Task directions => Retype, word for word, every line of the records below starting at the one that contains "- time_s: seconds" and ending at the one that contains "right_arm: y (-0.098"; include both of those lines and nothing more.

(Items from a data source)

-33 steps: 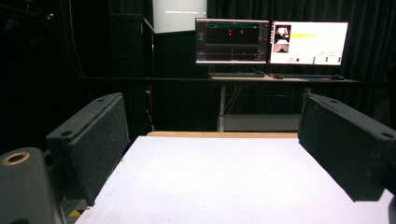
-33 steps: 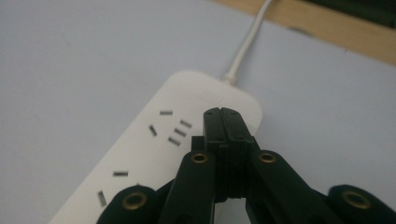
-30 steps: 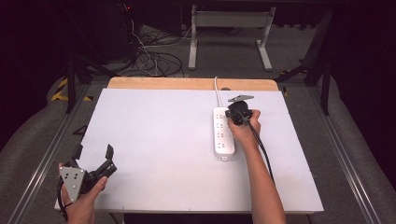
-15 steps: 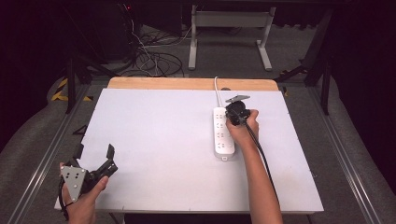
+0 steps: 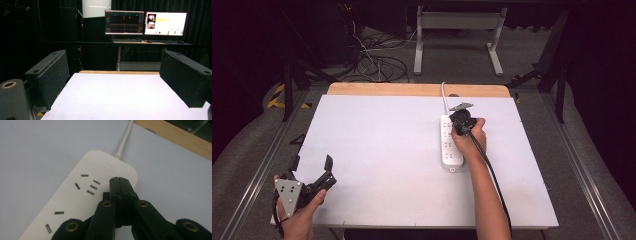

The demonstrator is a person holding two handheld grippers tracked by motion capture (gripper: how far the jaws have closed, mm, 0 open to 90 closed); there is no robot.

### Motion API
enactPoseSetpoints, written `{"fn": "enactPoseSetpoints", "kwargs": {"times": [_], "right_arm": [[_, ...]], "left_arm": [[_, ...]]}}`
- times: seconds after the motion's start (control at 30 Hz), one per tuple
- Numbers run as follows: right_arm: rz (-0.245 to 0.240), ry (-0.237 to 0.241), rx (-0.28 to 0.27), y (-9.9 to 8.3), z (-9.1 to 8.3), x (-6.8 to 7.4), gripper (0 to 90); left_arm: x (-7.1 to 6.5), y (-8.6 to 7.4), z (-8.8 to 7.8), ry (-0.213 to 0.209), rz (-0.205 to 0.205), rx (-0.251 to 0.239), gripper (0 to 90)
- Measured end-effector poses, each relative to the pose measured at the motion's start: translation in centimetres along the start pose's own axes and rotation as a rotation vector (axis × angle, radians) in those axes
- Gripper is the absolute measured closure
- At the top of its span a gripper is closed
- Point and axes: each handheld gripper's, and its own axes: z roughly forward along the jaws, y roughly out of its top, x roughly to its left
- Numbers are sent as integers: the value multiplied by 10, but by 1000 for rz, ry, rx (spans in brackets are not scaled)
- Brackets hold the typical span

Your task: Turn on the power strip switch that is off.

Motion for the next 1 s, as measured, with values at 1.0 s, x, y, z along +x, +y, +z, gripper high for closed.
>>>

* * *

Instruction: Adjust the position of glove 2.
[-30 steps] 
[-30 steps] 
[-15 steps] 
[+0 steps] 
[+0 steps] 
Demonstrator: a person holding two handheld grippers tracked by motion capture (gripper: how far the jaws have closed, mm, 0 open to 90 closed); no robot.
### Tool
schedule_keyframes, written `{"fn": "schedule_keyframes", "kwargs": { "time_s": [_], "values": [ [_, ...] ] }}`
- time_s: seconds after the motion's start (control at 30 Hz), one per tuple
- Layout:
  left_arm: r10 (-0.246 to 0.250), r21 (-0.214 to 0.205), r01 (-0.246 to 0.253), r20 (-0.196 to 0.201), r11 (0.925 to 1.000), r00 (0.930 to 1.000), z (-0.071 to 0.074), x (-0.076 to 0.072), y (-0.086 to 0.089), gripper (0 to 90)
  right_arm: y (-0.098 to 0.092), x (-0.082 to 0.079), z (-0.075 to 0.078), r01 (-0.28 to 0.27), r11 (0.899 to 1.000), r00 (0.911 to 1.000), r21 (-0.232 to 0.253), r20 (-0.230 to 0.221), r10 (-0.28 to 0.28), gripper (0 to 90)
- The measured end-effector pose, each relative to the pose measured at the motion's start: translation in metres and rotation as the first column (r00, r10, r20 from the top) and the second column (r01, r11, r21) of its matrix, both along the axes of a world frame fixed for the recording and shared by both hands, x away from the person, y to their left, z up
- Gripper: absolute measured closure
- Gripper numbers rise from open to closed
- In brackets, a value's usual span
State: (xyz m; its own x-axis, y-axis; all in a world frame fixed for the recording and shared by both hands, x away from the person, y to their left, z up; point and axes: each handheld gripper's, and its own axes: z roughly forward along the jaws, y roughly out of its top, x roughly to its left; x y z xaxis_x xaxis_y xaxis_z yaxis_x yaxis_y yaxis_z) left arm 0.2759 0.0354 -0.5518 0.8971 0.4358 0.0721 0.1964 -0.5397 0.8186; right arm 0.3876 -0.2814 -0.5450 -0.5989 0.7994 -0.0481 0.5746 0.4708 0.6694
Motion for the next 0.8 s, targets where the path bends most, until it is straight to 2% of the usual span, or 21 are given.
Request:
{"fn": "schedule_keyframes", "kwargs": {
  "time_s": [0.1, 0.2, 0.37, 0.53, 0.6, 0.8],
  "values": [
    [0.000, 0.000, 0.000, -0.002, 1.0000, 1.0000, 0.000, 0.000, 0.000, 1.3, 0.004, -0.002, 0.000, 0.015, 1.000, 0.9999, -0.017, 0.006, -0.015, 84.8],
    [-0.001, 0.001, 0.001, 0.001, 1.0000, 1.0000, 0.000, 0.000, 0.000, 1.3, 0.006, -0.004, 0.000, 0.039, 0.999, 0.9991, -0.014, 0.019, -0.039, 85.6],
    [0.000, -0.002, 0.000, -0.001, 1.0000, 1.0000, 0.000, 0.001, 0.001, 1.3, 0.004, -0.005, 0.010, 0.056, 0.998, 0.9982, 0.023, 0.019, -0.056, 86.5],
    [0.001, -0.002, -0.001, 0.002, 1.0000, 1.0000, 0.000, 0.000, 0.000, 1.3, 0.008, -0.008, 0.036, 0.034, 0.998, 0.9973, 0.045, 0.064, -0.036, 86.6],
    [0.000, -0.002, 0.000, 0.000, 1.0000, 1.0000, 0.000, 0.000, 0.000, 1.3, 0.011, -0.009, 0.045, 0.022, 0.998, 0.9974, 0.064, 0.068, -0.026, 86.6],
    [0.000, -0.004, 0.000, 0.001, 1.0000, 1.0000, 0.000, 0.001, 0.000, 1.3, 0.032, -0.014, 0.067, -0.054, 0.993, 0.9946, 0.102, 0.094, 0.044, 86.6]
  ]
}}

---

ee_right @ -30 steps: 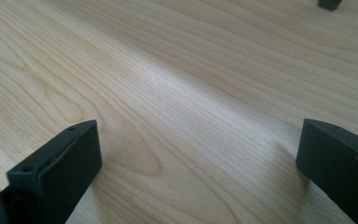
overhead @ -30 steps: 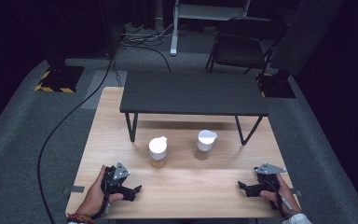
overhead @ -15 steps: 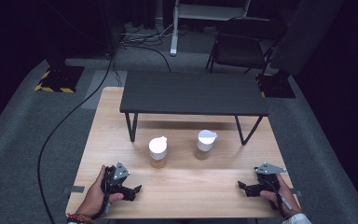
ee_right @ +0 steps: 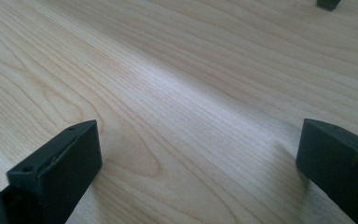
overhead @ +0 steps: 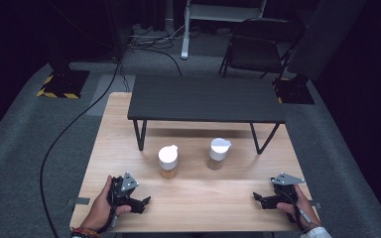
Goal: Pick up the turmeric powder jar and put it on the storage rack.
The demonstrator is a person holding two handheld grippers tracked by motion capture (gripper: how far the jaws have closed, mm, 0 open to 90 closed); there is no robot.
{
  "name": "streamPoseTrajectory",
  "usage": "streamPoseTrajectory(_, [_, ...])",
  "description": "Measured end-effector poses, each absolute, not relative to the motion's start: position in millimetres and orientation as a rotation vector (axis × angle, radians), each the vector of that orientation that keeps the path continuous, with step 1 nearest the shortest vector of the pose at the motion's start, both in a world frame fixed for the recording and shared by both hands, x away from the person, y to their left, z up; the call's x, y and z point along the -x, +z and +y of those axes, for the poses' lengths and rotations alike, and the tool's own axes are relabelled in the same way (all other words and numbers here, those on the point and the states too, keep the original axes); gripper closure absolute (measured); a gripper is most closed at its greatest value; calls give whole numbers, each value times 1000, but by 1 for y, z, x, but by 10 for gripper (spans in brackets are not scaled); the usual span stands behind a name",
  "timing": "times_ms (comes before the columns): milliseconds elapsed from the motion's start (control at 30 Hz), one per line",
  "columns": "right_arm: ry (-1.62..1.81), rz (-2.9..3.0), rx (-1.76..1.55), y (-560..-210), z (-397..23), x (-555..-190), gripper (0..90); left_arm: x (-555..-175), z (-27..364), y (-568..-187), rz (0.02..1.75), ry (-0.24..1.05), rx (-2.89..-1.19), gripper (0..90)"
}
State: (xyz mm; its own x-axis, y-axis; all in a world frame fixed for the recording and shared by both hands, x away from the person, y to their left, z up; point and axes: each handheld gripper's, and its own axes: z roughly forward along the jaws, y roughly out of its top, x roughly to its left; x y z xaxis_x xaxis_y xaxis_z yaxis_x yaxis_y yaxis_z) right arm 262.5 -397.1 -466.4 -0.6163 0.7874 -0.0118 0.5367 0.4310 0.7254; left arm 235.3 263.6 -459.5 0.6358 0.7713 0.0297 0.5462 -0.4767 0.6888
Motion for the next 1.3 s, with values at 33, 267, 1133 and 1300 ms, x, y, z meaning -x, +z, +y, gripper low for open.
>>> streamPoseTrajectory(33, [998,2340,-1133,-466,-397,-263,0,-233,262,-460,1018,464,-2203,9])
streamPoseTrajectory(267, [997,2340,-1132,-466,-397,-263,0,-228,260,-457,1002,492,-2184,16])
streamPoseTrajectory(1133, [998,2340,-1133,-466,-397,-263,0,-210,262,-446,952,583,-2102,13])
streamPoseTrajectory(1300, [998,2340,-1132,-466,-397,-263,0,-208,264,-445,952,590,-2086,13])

Task answer =>
- time_s: seconds after the motion's start (control at 30 Hz), one per tuple
- Layout:
  left_arm: r10 (-0.246 to 0.250), r21 (-0.214 to 0.205), r01 (-0.246 to 0.253), r20 (-0.196 to 0.201), r11 (0.925 to 1.000), r00 (0.930 to 1.000), z (-0.071 to 0.074), x (-0.076 to 0.072), y (-0.086 to 0.089), gripper (0 to 90)
  right_arm: y (-0.098 to 0.092), x (-0.082 to 0.079), z (-0.075 to 0.078), r01 (-0.28 to 0.27), r11 (0.899 to 1.000), r00 (0.911 to 1.000), r21 (-0.232 to 0.253), r20 (-0.230 to 0.221), r10 (-0.28 to 0.28), gripper (0 to 90)

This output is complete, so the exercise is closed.